Mirrors and a sieve were hung in the room, limiting my movements.
Willow and Madame Wu took turns sweeping the floor, while Ren swung a sword this way and that to scare away whatever vindictive ghosts were lurking, waiting to steal Yi from life. Their actions kept me up in the rafters, but when I looked around the room I didn’t see any creatures. I lowered myself straight down to Yi’s bed, avoiding the swinging sword, sweeping women, and refractions from the mirror. I put my hand on her forehead. It burned into me hotter than coals. I lay down next to her, let down the protective shields I’d built around myself these past years, and let all the coldness that I’d trapped inside myself come to the surface and seep into her in an effort to lower her fever.

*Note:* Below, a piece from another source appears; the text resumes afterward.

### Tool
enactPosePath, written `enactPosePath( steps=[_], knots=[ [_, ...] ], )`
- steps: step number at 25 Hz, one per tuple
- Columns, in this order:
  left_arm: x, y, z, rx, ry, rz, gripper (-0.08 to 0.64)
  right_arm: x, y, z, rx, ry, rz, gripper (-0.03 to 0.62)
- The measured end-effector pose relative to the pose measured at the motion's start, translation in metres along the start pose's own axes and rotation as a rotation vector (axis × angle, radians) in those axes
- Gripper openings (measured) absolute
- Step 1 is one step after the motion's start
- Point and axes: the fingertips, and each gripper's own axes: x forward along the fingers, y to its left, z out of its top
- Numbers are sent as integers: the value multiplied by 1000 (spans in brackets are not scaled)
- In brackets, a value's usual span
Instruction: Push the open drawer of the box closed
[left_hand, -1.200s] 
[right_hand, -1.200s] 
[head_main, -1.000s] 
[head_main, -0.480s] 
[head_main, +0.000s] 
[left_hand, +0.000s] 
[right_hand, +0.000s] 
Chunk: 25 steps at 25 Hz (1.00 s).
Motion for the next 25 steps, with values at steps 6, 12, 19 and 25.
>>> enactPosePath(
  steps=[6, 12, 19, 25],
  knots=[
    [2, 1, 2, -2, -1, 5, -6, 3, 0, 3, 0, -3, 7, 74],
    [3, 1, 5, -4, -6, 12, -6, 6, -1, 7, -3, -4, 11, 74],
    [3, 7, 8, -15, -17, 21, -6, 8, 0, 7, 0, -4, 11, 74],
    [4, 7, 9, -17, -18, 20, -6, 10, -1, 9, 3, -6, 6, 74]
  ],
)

I hugged her close. Spirit tears dripped from my eyes and cooled her face. I had raised her, bound her feet, cared for her when she was ill, married her out, and brought her son into the world, and she had honored me in so many ways. I was so proud of her—for being a devoted wife, a caring mother, a . . .
“I love you, Yi,” I whispered in her ear. “You have not only been a wonderful sister-wife, but you saved me and made sure I was heard.” I hesitated as my heart swelled and nearly burst from the pain of mother love, and then I spoke the truth of my heart. “You have been the joy of my life.
I love you as though you were my daughter.”
“Ha!”
The sound was cruel, triumphant, and definitely not human.
I swirled up, careful to avoid the swinging sword, and there was Tan Ze. Years in the Blood-Gathering Lake had left her hideous and deformed.
( 2 6 4 )
Seeing my shocked look, she laughed, which caused Willow, Ren, and his mother to stop their actions and shiver with fright and Yi’s body to heave and shake with a bout of brutal coughing.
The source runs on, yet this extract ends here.